EXERCISE PROMPT
Would you print the listing that follows exactly, but without its pictures?

################

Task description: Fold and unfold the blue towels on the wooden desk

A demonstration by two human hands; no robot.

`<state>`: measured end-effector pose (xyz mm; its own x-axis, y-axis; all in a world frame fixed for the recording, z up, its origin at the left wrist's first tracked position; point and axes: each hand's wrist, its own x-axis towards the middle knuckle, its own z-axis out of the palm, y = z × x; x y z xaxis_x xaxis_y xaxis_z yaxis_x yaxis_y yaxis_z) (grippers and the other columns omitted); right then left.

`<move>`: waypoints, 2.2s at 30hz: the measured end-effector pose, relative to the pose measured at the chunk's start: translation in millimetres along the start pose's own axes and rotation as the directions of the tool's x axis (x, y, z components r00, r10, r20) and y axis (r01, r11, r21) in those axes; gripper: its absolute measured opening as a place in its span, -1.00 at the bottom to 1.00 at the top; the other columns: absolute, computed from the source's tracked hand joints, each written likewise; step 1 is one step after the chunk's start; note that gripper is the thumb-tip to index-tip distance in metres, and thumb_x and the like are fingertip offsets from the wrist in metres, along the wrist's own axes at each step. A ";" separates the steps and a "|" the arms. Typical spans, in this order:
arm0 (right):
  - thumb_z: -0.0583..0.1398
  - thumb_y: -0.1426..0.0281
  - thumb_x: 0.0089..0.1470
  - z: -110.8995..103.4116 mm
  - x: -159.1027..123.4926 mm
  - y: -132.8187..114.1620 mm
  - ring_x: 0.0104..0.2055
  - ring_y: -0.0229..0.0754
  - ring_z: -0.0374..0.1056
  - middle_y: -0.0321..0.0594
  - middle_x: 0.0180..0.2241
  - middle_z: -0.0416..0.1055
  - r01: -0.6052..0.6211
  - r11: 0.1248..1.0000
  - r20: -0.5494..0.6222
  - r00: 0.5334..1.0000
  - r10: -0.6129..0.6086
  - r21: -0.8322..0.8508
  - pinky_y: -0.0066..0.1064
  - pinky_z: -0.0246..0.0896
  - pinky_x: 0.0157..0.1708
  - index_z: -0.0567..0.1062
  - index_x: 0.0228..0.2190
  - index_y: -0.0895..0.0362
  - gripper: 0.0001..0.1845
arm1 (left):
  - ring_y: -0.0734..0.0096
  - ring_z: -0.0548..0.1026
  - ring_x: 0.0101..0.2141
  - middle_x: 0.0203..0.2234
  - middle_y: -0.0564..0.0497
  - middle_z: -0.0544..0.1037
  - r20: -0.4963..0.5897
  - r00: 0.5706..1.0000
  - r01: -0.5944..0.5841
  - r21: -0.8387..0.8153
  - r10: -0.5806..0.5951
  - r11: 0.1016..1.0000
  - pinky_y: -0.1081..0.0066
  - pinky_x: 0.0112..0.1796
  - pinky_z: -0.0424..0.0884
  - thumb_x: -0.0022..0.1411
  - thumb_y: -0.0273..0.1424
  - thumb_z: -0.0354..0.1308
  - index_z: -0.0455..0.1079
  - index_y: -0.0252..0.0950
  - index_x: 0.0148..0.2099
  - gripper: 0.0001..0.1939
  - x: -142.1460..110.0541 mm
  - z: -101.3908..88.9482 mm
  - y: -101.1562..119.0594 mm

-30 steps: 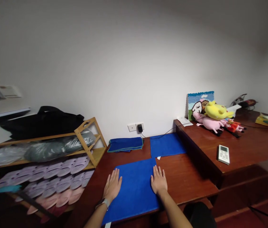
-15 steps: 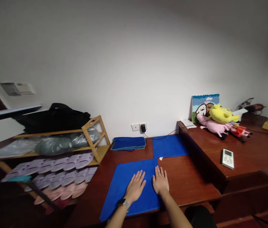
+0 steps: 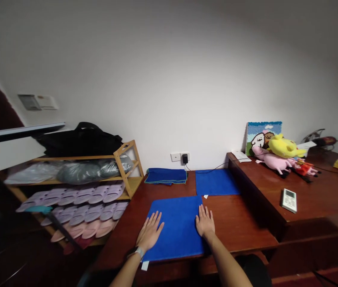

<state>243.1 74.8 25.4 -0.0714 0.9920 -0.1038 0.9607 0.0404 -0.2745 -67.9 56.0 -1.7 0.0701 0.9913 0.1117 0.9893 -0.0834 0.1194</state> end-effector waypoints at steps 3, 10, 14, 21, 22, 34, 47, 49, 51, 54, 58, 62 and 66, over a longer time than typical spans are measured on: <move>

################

SOLUTION TO THE PROBLEM
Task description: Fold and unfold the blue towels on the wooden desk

A demonstration by two human hands; no robot.

`<state>`: measured end-effector pose (xyz mm; its own x-axis, y-axis; all in a world frame fixed for the recording, z up, its origin at the left wrist's first tracked position; point and axes: each hand's wrist, its own x-axis towards the middle knuckle, its own z-axis out of the palm, y = z × x; x y z xaxis_x xaxis_y xaxis_z yaxis_x yaxis_y yaxis_z) (grippers and the other columns omitted); right then left.

`<move>`: waypoints, 2.2s at 30hz: the measured end-effector pose, relative to the pose measured at the chunk's start: translation in millimetres along the start pose's own axes and rotation as the directions of the tool's x axis (x, y, z components r00, r10, r20) and y axis (r01, r11, r21) in those axes; gripper: its absolute measured opening as a place in its span, -1.00 at the bottom to 1.00 at the top; the other columns: absolute, computed from the source's tracked hand joints, each written likewise; step 1 is one step after the chunk's start; note that gripper is the thumb-tip to index-tip distance in metres, and thumb_x and the like are fingertip offsets from the wrist in metres, along the wrist's own axes at each step. A ";" separates the steps and a "|" the arms. Typical spans, in this order:
arm0 (right):
  - thumb_z: -0.0583..0.1398
  - thumb_y: -0.1426..0.0281
  - thumb_x: 0.0089..0.1470
  - z: -110.8995..103.4116 mm
  - x: -159.1027..123.4926 mm
  - y: -132.8187..114.1620 mm
  - ring_x: 0.0104..0.2055
  - ring_y: -0.0229..0.0754
  - ring_z: -0.0374..0.1056
  - middle_y: -0.0321..0.0594
  - middle_x: 0.0180..0.2241
  - middle_z: -0.0416..0.1055
  - r01: -0.6052..0.6211
  - r11: 0.1248..1.0000
  - r20: -0.5494..0.6222
  - r00: 0.5334..1.0000
  - r10: -0.6129..0.6086
  - r21: -0.8322..0.8508
  - pinky_y: -0.0066..0.1064
  - pinky_z: -0.0246..0.0896
  - pinky_x: 0.0157..0.1708
  - index_z: -0.0567..0.1062
  - index_x: 0.0228..0.2190
  - index_y: -0.0895..0.0362
  - gripper: 0.0001..0.1845
arm1 (left):
  - ring_y: -0.0734..0.0096
  - ring_z: -0.0548..0.1026
  - ring_x: 0.0101..0.2141
  - middle_x: 0.0203..0.2234
  - middle_y: -0.0564..0.0497
  - middle_z: -0.0544..0.1037
  - r20: -0.4963..0.5897
  - r00: 0.5706..1.0000
  - r01: -0.5944..0.5841
  - r21: -0.8387..0.8153
  - r10: -0.5806..0.5951
  - r11: 0.1016..1.0000
  - pinky_y: -0.1081..0.0066
  - pinky_x: 0.0112..0.1796
  - pinky_z: -0.0424..0.0884
  - thumb_x: -0.0022..0.1411
  - thumb_y: -0.0273..0.1424
  - thumb_z: -0.0354..0.1308
  - index_z: -0.0455..0.1079
  - index_y: -0.0252..0.0950
  - index_x: 0.0148..0.2099
  - gripper: 0.0001..0.1939
  - x: -142.1460..110.0541 mm
  - z: -101.3908..88.9482 mm
  - y: -101.1562..119.0594 mm

-30 steps: 
-15 steps: 
+0 steps: 

<state>243.1 74.8 25.4 -0.0714 0.9920 -0.1038 0.9607 0.0404 -0.2745 -67.9 56.0 -1.7 0.0701 0.9913 0.1117 0.9893 -0.0834 0.1194</state> end-effector waypoints at steps 3, 10, 14, 21, 22, 34, 47, 49, 51, 54, 58, 62 and 66, over a longer time than typical spans are measured on: <move>

No other output belongs with this exercise.